– Пожалуйста, посмотри на меня.

Мать молчала.

Она явно пыталась вернуться – в те времена, когда сидящий напротив человек еще был ее сыном. Арина упорно не смотрела на него, на его тело, истощенное от бесконечного Дня сурка в СИЗО, на короткий ежик волос, которые чужие люди обрили под корень. Она всеми силами рвалась в прошлое – но ей мешал этот долговязый парень, торчащий за столом, как каланча, как бельмо на глазу, как репей, приставший к одежде.

Нет, это не он, это не ее Игоречек, не ее сыночек, а какой-то незнакомый уголовник, и что она вообще здесь делает, это ошибка.

Арина встала.

– Мам… – Игорь часто заморгал. – Не уходи.

Он встал, но не посмел обойти стол и оказаться на ее стороне, как будто невидимая граница – стена льда, что росла между ними дни и годы, – наконец торжественно опустилась и разрезала воздух на две не соединяемые ничем половины.

– Будешь отвечать перед Богом и Родиной, которую ты предал. Я тебя не знаю и смотреть на тебя не хочу. Ты – пустое место.

– Мам, кого я предал?! Я просто хотел, чтобы люди увидели, как эти, – он качнул головой назад, будто имея в виду все СИЗО целиком, – врут всем и всегда! Я хотел, чтобы они перестали хватать людей и отправлять их на фронт! Хотел, чтобы отец понял, в каком дерьме он возится всю жизнь, чтобы он поднял голову и заметил, что есть ты, есть я и что-то еще на свете, кроме денег и власти…

– Не смей говорить об отце, сволочь. Ты не достоин и ногтя на его мизинце.


Арина с грохотом отодвинула стул и пошла к выходу.

Воображаемый ветер трепал салфетки на столе, и они загибались маленькими треугольниками; роза дрожала в бутылке, а чашки с нетронутым чаем покрылись мелкой рябью и почернели от жирного пепла, от перемолотых костей и жил, которые жрало это место, как древнее чудовище, каждый день, по часам, по четкому расписанию, подчиняясь строгой и вальяжной французской музыке, сюрреалистично смешанной с гимном страны, где большинство потеряло надежду поднять головы давным-давно.

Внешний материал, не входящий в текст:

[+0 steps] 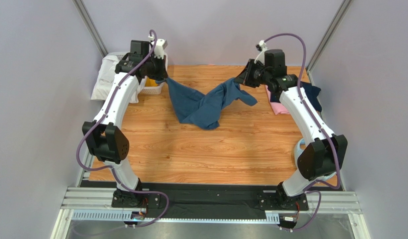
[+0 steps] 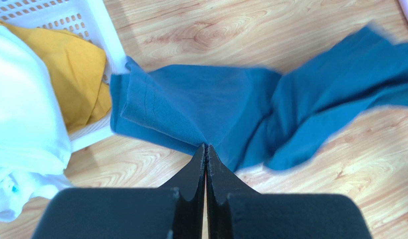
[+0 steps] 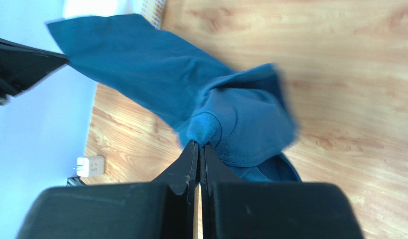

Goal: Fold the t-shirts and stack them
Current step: Flatten out the tshirt

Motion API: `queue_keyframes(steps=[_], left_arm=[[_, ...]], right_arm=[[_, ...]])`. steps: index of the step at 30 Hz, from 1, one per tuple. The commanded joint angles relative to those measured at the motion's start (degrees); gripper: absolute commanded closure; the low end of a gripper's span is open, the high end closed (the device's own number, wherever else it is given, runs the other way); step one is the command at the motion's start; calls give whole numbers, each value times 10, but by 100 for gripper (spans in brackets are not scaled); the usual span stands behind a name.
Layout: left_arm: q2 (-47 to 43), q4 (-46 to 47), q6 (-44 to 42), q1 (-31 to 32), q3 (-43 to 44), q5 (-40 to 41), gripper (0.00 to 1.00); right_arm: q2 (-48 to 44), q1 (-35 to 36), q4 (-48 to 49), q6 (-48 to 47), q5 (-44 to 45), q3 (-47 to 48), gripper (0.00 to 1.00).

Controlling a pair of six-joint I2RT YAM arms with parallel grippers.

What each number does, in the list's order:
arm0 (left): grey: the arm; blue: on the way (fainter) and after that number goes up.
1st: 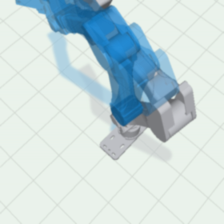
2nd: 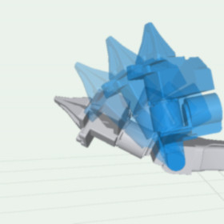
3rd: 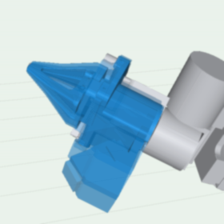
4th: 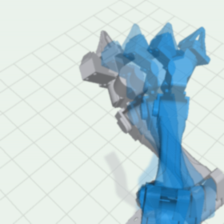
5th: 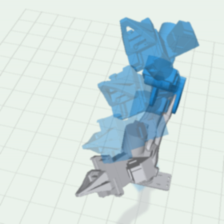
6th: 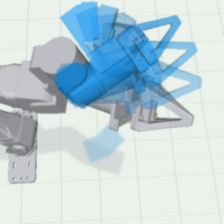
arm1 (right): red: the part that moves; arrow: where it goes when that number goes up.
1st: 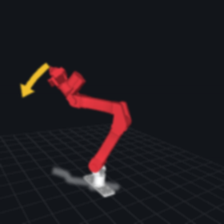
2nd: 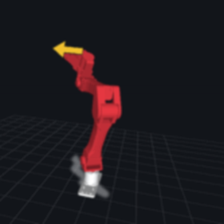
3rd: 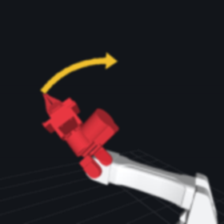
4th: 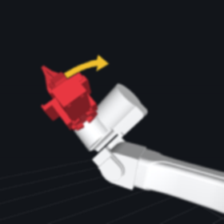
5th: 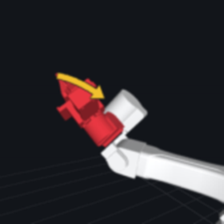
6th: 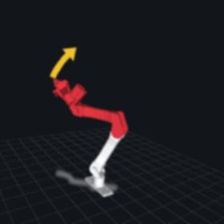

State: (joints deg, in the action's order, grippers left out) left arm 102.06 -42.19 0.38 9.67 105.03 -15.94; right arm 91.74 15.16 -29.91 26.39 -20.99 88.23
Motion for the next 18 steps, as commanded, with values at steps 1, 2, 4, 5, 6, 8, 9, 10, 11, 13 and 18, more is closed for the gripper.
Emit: queue_keyframes(steps=[1, 2, 4, 5, 6, 8, 9, 10, 11, 13, 18], left_arm=[[-72, -19, 0, -5, 5, -4, 99], [-83, -18, -2, -6, -3, -2, 99], [-113, -10, -3, -12, -23, -3, 99], [-121, -10, -3, -15, -28, -2, 99], [-128, -9, -3, -18, -33, -2, 99], [-150, -13, -3, -27, -41, -14, 99], [-157, -24, -17, -28, -52, -18, 99], [-172, -31, -27, -28, -61, -23, 99], [-180, -35, -30, -28, -73, -33, 99], [-208, -49, -49, -28, -119, -43, 99], [-263, -35, -79, -29, -250, -47, 100]], right_arm=[[-30, 0, -44, -22, -11, 117, 100], [-38, 2, -52, -23, -11, 131, 100], [-51, -2, -73, -27, -8, 158, 100], [-69, 0, -77, -29, -8, 162, 100], [-79, 0, -90, -31, -5, 165, 100], [-114, 0, -116, -32, 2, 158, 100], [-127, 0, -125, -29, 3, 136, 100], [-141, 0, -133, -21, 1, 115, 100], [-155, 0, -150, -7, -4, 92, 100], [-215, 5, -159, 12, -25, -11, 100], [-327, 23, -199, 21, 2, -186, 100]])
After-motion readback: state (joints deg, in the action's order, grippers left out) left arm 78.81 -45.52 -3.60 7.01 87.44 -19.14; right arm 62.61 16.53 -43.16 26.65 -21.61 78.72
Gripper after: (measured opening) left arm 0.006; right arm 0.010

Дверь за Ариной закрылась, и остался только аромат ее духов.

Соколов закрыл глаза и глубоко вдохнул, чтобы запах запомнился получше – прежде чем он снова пройдет по коридору свои восемьсот двадцать семь шагов до одиночки, ляжет на железную кровать без матраса и потеряет счет дням.

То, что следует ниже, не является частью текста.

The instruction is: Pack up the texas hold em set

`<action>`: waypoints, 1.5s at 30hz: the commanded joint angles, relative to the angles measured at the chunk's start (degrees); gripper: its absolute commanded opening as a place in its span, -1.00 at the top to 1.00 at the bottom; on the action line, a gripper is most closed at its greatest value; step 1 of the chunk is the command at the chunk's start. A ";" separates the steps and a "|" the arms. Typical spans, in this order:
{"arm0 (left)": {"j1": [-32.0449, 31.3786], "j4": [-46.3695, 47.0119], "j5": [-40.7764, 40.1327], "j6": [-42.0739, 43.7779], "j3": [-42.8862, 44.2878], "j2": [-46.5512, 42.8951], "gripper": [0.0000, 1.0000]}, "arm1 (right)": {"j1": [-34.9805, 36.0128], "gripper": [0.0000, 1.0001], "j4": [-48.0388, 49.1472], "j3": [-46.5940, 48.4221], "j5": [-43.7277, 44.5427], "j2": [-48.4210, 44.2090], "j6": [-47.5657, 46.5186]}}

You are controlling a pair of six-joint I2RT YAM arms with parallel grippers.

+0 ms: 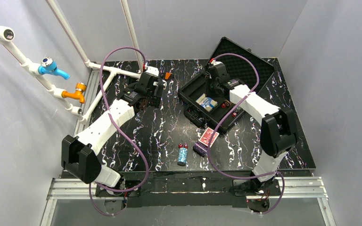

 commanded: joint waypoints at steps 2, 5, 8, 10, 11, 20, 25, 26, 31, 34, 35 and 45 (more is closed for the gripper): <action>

Игорь медленно поднимает голову и смотрит на гудящие лампы.

Потом на руки.

Снаружи кто-то уже скребется, чтобы его забрать, а он смотрит на запястья, испещренные царапинами от ногтей. Так он высчитывает время между длинными снами и пробуждением.

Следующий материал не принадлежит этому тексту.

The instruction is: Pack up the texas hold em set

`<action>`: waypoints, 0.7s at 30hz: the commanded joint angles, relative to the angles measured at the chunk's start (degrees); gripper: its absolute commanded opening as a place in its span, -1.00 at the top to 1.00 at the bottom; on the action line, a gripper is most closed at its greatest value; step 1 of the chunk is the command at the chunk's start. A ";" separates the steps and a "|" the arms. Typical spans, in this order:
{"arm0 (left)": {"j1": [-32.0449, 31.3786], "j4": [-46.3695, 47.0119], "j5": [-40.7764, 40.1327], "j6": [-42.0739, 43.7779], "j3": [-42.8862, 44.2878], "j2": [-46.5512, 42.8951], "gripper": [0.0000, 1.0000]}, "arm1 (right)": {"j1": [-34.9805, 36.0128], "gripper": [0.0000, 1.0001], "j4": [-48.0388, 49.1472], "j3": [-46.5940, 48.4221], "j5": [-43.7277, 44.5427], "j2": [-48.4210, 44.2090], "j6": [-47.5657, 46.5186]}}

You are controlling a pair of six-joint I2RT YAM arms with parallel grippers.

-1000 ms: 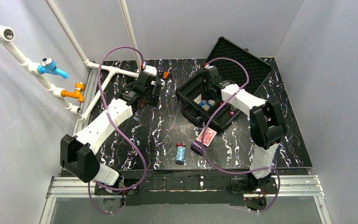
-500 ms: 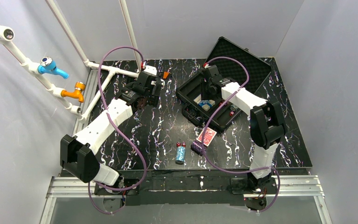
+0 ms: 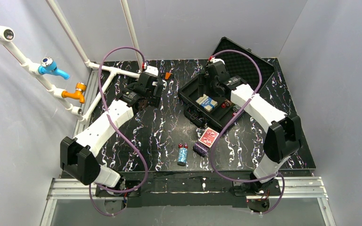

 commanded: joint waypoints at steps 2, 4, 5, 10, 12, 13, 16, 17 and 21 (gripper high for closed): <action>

Окон в камере нет, стены гладкие, и на них ничего не нацарапать, поэтому он стал ставить засечки на теле. Пока закончились только предплечья. Надо подумать, что дальше.

Что дальше.

Что дальше.


– Соколов, руки за спину.


Один, два, три, четыре… Восемьсот двадцать шесть, восемьсот двадцать семь.

Лязг железной двери одиночки.

И гудение ламп, которые не гаснут никогда – ни днем ни ночью.

* * *

Время в хабе тянулось иначе – не так, как в тюрьме, но и не так, как снаружи.

Оно все равно казалось каким-то искривленным, неправильным. Игорь бродил по разным этажам и общим комнатам, садился в глубокие кресла в углах, кодил в одиночестве на выданном ему подержанном переносном компьютере – простом алюминиевом шаре, который цеплялся за пояс карабином. Батарея была дохлой, приходилось заряжать комп каждый день – но он выдавал сносную проекцию, на которой можно было рассмотреть код. Так кодить ему нравилось намного больше, чем на пластиковой бумажке восковым карандашом, – ему иногда позволяли это делать в СИЗО после многих дней «примерного» поведения.